Which are the best companies that will be able to make the most of the improvement in the Italian operating context in the coming years? The photograph was taken by the Standard & Poor's rating agency in the just published annual update "Italy corporate credit outlook 2015-2016".
At the corporate level, the recovery will concern the innovative and export-oriented companies that are internationally competitive and smaller companies that restructure and consolidate to improve their profitability. At the same time in the last three years the gap between the most profitable and the least profitable companies has widened while international companies are increasingly aiming for Italians with the value of deals reaching 22 billion euros at the end of August, an amount already higher than full-year 2014. At the rating level, S&P expects credit quality to stabilize and remain at current levels for the remainder of 2015 and into 2016.
WHO STARTS AGAIN. AND WHO LESS
Industrial production and consumer and business confidence are recovering driven, explains S&P in the report, by factors external to Italy, such as unconventional monetary stimuli, falling comfort prices and a weaker euro. “They have also been helped – adds S&P – by the pro-business reforms of Prime Minister Matteo Renzi's government. But it remains to be seen whether this stimulus will be sufficient to support a return to significant growth by the Italian body sector”.
Experts believe that the recovery will be quite polarised, the most innovative and export-oriented companies will be favoured, and which will only be able to partially help those companies whose profitability “has deteriorated to the point of making the levels of financial leverage unsustainable, and for which the only solution is the restructuring".
To weigh down companies oriented to the domestic market, in addition to the anemic dynamics of domestic demand, also the overcapacity condition in which some of them find themselves, above all in heavy industry. The consumer and light manufacturing sectors are therefore better positioned to benefit from some recovery in consumption.
INVESTMENTS IN RECOVERY
S&P expects that between 2015 and 2016 iCorporal investment is starting to recover after several years of decline, supported by an improvement in access to credit. "It will be a question of modest variations but already seeing a plus sign after years is encouraging", said Renato Panichi Senior Director Corporate of S&P speaking at the Italy Corporate Event 2015 organized by the rating company in Milan. Since 2008, business investment has fallen by a third, falling to 9% of GDP from 11%, mainly due to weak business confidence, falling demand and the credit crunch. "Constraints that are gradually breaking down - points out in its S&P report - the increase in business confidence, the improvement in the availability and cost of bank loans, the growing demand for credit from companies will probably translate into a moderate expansion of investment corporal in 2015-2016”. According to the economists of the racing agency, the expansion will mainly concern the manufacturing, telecom and automotive sectors, since the utilization of production capacity here is gradually recovering.
A POLARIZED VIEW
S&P notes that between 2012 and 2014 there has been a growing polarization of the profitability levels of Italian companies. In the rating agency study, the difference in Ebit margins between the best and worst decile of the sample increased by about 600 basis points between 2012 and 2014, and most of this is explained by the deterioration of profitability in the decile lower. “This – write the experts – confirms the view that the current recovery will be polarized within each business segment. It is unlikely that the recovery will have benefits for those companies whose profitability has deteriorated to such an extent that their financial leverage reaches unsustainable levels, for which the only solution is restructuring”. In particular, the financial leverage of Italian companies, measured in terms of debt/EBITDA ratio, has increased significantly in the last two years with a peak of 3,7 in 2014 (3,5 in 2009), above the European average (3 times ), precisely because of the reduction in profitability rather than the increase in debt.

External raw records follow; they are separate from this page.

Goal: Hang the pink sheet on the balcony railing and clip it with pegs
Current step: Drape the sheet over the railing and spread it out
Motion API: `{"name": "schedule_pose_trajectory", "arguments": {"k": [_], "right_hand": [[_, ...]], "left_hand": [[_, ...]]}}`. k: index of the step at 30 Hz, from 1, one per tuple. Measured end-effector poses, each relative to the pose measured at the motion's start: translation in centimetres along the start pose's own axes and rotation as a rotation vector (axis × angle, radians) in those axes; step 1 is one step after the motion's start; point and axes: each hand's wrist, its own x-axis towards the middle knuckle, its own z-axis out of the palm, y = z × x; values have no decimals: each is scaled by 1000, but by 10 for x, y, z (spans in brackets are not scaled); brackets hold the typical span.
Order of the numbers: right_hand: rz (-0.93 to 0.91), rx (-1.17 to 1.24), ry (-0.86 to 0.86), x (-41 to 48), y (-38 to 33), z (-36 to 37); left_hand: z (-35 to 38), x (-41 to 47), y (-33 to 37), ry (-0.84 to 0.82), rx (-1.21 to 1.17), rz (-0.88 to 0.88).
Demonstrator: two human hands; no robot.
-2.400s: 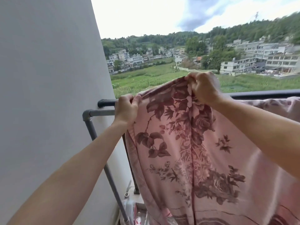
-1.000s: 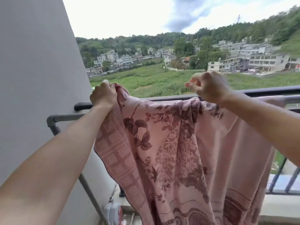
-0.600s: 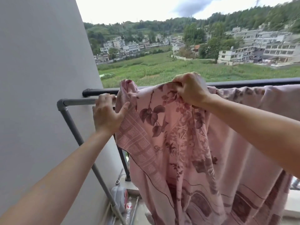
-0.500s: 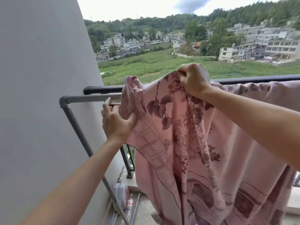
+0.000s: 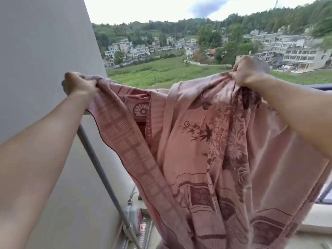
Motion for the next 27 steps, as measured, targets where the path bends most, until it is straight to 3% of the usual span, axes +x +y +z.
{"name": "schedule_pose_trajectory", "arguments": {"k": [3,6,9,11,13,17,18,20,23,27], "right_hand": [[-109,-106,-116,-14,-19,-3],[-408,60,-102,-44,-61,-4],[-689,171,-119,-79,-108,7],[-754,145,-126,-92,-129,24],[-734,168,-90,-95,-138,40],[-681,262,-41,-97,-135,46],[-666,274,-40,-96,-129,44],[-622,292,-27,-91,-120,39],[-551,280,-10,-75,-104,28],[-368,251,97,-31,-82,-1]], "left_hand": [[14,1,-6,-137,16,-31],[26,-20,-17,-242,131,121],[26,-43,-22,-181,214,251],[23,-61,-27,-65,255,309],[19,-82,-42,-8,173,252],[29,-109,-69,-309,-395,-460],[34,-115,-72,-356,-398,-479],[33,-119,-67,-323,-326,-340],[17,-93,-41,-123,-265,-123],[0,-13,-7,118,-236,-93]]}}
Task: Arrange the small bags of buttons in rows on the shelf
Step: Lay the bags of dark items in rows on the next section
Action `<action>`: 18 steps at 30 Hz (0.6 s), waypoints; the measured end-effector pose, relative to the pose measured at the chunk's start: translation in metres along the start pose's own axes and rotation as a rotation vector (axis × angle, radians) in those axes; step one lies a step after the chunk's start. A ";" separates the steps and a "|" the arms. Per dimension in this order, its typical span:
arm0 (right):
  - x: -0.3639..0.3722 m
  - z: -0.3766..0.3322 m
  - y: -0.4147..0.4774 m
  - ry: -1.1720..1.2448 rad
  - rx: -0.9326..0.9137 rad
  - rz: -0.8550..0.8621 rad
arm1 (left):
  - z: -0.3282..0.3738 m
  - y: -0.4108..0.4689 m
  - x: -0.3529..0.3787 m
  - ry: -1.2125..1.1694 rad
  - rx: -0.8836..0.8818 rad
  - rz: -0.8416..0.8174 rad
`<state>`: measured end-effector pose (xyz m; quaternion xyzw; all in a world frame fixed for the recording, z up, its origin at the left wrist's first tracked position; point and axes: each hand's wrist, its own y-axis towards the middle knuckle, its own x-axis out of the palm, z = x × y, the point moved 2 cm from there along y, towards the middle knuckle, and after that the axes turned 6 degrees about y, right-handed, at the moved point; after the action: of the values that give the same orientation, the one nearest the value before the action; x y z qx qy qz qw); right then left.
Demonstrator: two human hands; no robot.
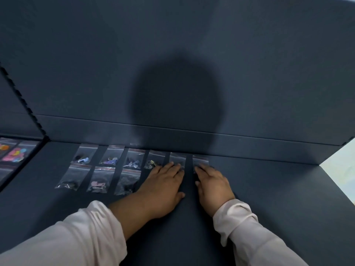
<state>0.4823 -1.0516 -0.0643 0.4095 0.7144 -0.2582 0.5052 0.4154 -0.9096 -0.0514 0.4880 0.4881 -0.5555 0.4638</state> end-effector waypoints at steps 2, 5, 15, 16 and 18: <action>-0.001 0.000 0.000 -0.001 0.003 -0.018 | -0.001 -0.002 -0.001 -0.006 -0.002 0.016; -0.005 -0.009 0.000 0.035 0.001 0.013 | -0.005 -0.007 -0.005 -0.020 -0.034 0.064; -0.015 -0.092 0.006 -0.009 -0.192 0.010 | -0.066 -0.071 -0.037 -0.020 -0.242 0.258; -0.015 -0.103 0.004 -0.021 -0.214 0.000 | -0.074 -0.082 -0.040 -0.022 -0.260 0.275; -0.012 -0.134 0.000 -0.029 -0.275 -0.017 | -0.093 -0.113 -0.046 -0.008 -0.318 0.299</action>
<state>0.4156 -0.9511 -0.0051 0.3265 0.7392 -0.1678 0.5647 0.3161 -0.8043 -0.0001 0.4732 0.4899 -0.3988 0.6140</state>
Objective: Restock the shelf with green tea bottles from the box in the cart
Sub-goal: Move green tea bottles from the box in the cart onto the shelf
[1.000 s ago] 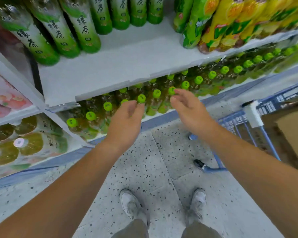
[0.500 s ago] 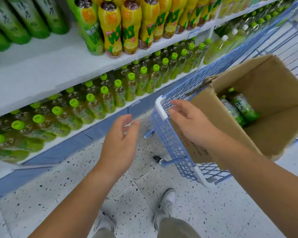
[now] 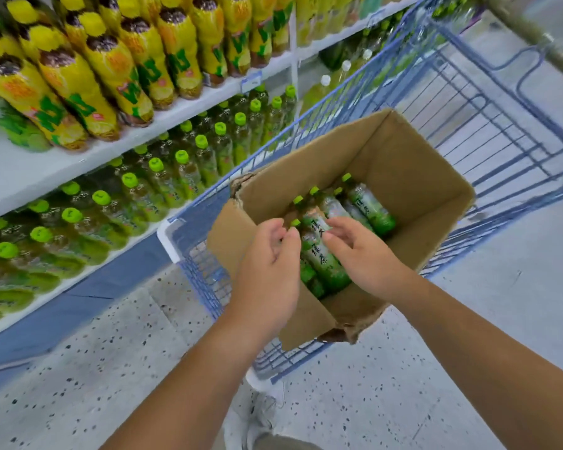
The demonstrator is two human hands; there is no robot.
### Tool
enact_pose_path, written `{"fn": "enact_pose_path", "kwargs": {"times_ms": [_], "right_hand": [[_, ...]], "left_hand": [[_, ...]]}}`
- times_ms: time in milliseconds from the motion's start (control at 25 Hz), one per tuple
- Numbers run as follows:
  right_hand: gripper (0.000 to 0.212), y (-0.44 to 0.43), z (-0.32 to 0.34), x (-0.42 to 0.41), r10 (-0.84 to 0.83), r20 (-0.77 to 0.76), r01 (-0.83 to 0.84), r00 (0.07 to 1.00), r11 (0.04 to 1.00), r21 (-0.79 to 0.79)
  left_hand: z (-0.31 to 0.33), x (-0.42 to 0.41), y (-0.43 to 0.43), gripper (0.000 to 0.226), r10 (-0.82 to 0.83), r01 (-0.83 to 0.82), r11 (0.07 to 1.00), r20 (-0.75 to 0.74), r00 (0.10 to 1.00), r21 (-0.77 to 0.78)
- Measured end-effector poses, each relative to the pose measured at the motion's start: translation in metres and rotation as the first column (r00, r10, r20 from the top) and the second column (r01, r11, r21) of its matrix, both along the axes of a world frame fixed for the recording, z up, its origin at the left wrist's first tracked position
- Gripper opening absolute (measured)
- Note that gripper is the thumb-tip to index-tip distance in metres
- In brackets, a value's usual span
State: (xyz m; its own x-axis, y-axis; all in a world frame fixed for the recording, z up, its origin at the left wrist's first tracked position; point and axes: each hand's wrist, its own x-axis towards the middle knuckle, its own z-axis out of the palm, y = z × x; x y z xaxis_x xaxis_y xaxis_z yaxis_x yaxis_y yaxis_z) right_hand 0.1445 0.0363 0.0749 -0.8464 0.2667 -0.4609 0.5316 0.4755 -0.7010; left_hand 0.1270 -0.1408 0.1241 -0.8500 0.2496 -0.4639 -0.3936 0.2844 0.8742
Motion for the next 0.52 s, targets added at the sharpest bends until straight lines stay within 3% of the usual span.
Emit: {"fn": "enact_pose_path", "kwargs": {"times_ms": [240,520], "right_hand": [[0.053,0.054,-0.026,0.004,-0.073,0.173,0.067,0.982,0.997,0.040],[0.059,0.112,-0.080,-0.041,0.009,0.333,-0.047,0.943,0.993,0.106]], "left_hand": [[-0.032,-0.022,0.063,0.051,-0.159,0.175,0.978,0.135,0.978,-0.112],[-0.104,-0.064,0.133,0.041,-0.128,0.258,0.897,0.348,0.929,-0.360]]}}
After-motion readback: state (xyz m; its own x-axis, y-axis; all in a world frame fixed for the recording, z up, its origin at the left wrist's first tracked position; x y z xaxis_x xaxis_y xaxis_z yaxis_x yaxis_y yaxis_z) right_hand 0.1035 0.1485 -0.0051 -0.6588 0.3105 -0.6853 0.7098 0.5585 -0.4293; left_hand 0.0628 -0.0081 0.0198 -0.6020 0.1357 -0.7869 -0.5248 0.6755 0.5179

M&A, THE ITALIAN COMPANY IN THE SIGHT
“Italian companies are courted”, write the analysts of S&P noting that in the first half of 2015 acquisitions and foreign buyers soared. At the end of August, transactions had already reached 22 billion euros, already well above the 14,2 billion in the same period a year earlier. All with high-profile transactions: from ChemChina on Pirelli to Dufry on Wdf. “Many attribute the sudden interest in Prime Minister Matteo Renzi's economic and institutional reforms. Moreover, after three years of degrowth, the economic conditions are stabilizing”, write the analysts, specifying however that it is a phenomenon that had already begun to manifest itself since 2010, also in relation to the need for generational change of many companies in the to families. An example is the case of Italcementi which was sold to HeidelbergCement, or Indesit's transfer to Whirlpool.
In vogue it is above all the consumer discretionary sector that dominated, with six transactions, the Italian M&A market in terms of volumes. The most popular sectors are clothing, textiles and luxury goods, automotive components, hotels, restaurants and entertainment but also retail and media.